Si chiude così un disco che difficilmente trova spazio in una categoria o in un genere (divertente la confusa catalogazione di discogs a questo proposito), che sfugge in maniera molto intelligente al borioso corso delle mode del momento e per certi versi è anche difficile da collocare nel tempo: potrebbe essere uscito 20 anni fa, ma non c’è nulla che lo renda scontatamente revivalista, potrebbe uscire tra 20 anni e non farebbe fatica a mostrare quella energia che in 13 tracce viene sapientemente intrappolata e fatta esplodere sempre al momento migliore. Non stupirà chi già si è gustato i classici del genere Reznoriano per una vita, ma sicuramente allargherà lo sguardo di chi arriva a questo disco lungo il percorso di formazione del nostro Daniel Avery.
Sono certo che il vecchio Andy sarebbe stato più che fiero del suo prodigioso giovane amico, di un esempio intimamente metabolizzato e di un disco che trovo audace e sorprendente, soprattutto alla luce di tutto ciò che lo ha preceduto e delle aspettative canoniche che spesso si hanno con chi proviene dal clubbing.
Pubblico che potrà comunque essere presto appagato dalle Midnight Versions in uscita a inizio 2026, a conferma che qui non c’è nessun algoritmo da aizzare, solo un una traversata artistica a cui prendere parte lasciando il timone a un coraggioso mozzo diventato oggi autorevole comandante.
Fail we may, sail we must.
Lunga ma doverosa appendice: Questa volta l’imbeccata dei Curve, che nonostante Moulder non mi erano proprio venuti in mente, viene da una chiacchiera con l’amico e “collega” Alex@Apx.
Per anni ‘tapiex ha rappresentato una figura chiave, spesso dietro le quinte, nelle realtà più innovative della scena modenese. Dalla programmazione del Vox Club al Vibra di Modena, passando per il Covo Club di Bologna e l’associazione LaikaMvmnt – di cui è stato tra i fondatori – ha firmato alcune delle line-up più audaci e visionarie.
Me lo ricordo convincere tutti in lunghe riunioni a fare cose tipo giovani ragazzi inglesi al primo disco e non prendersi un mezzo merito per quel mitologico sold-out di Arctic Monkeys al Vox nel maggio del 2006. O ancora spingere per Digitalism, Justice, Boys Noize, in tempi in cui facevano tutto tranne i palazzetti. La stagione al Vibra con, tra gli altri, lo stesso Daniel Avery, Airhead e Leon Vynehall, tutti quasi esordienti, rimane forse l’apice per quel tipo di sonorità tra quelle mura e ha avuto indubbiamente la sua regia.
I dischi per Alex sono una questione di famiglia e spinto da un’insaziabile curiosità unito a un approccio da vero collezionista, ha sempre inseguito il Nuovo – quello con la N maiuscola – senza mai farsi imbrigliare da confini di genere o stile.

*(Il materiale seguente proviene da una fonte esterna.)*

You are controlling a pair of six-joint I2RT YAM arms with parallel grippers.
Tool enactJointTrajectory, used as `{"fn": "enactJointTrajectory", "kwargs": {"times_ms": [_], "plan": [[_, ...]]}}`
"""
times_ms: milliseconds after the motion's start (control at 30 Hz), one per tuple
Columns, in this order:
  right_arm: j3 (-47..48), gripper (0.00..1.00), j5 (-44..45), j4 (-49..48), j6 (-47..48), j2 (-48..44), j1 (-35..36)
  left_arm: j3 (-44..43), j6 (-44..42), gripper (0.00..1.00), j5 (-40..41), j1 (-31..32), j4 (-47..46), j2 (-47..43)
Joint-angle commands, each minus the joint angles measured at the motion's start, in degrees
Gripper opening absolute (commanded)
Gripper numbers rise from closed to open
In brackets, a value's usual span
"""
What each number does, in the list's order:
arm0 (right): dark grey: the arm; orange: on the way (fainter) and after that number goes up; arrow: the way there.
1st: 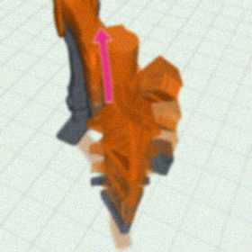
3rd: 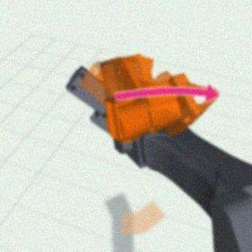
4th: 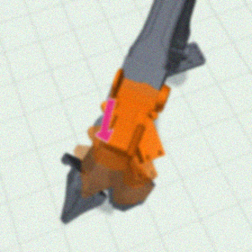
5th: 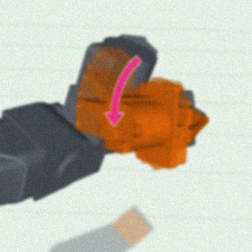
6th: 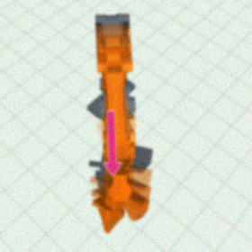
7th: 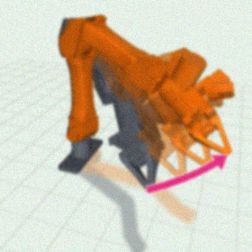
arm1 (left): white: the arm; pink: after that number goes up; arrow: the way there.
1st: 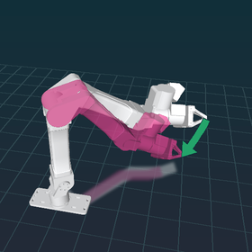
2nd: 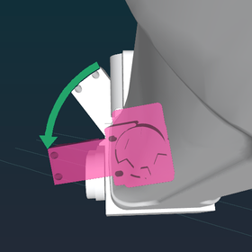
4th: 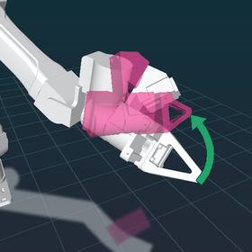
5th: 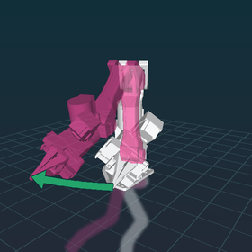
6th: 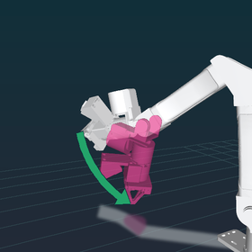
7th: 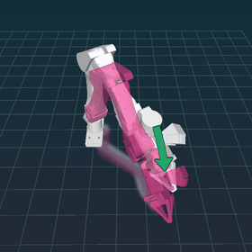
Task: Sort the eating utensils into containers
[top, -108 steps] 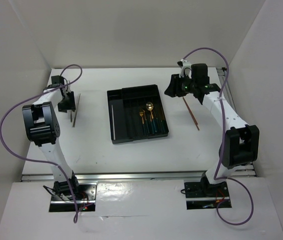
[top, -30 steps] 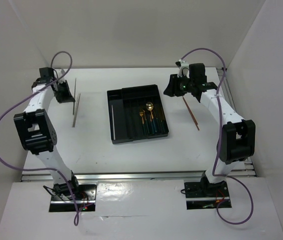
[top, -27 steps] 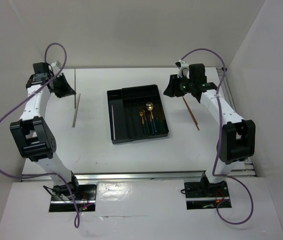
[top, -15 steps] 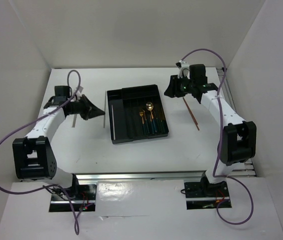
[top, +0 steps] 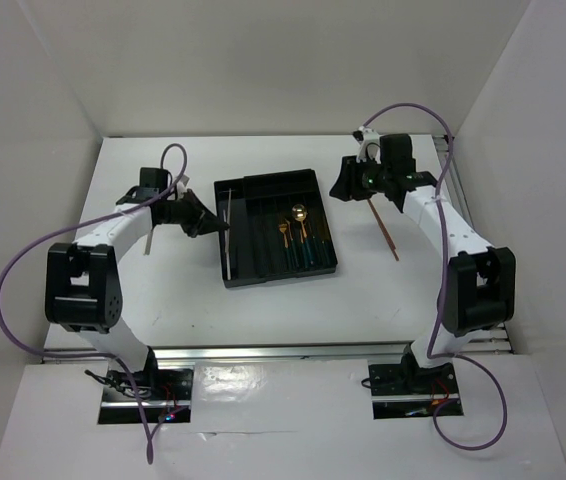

Le sue selezioni non hanno mai cercato il protagonismo: niente egocentrismo, solo un raffinato equilibrio tra classici intramontabili e novità freschissime, continuamente al servizio della pista, sempre soddisfatta con la rarissima umiltà di chi non ha problemi a “sporcare” il proprio set con qualcosa di pop, ma lo fa sempre al momento giusto e con un senso estetico tuttora speciale.
Molte delle mie fortune da dj sono nate da un caffè con lui in piazzetta Sant’Eufemia a Modena 20 anni fa e sono proprio merito suo. Grazie, Alex!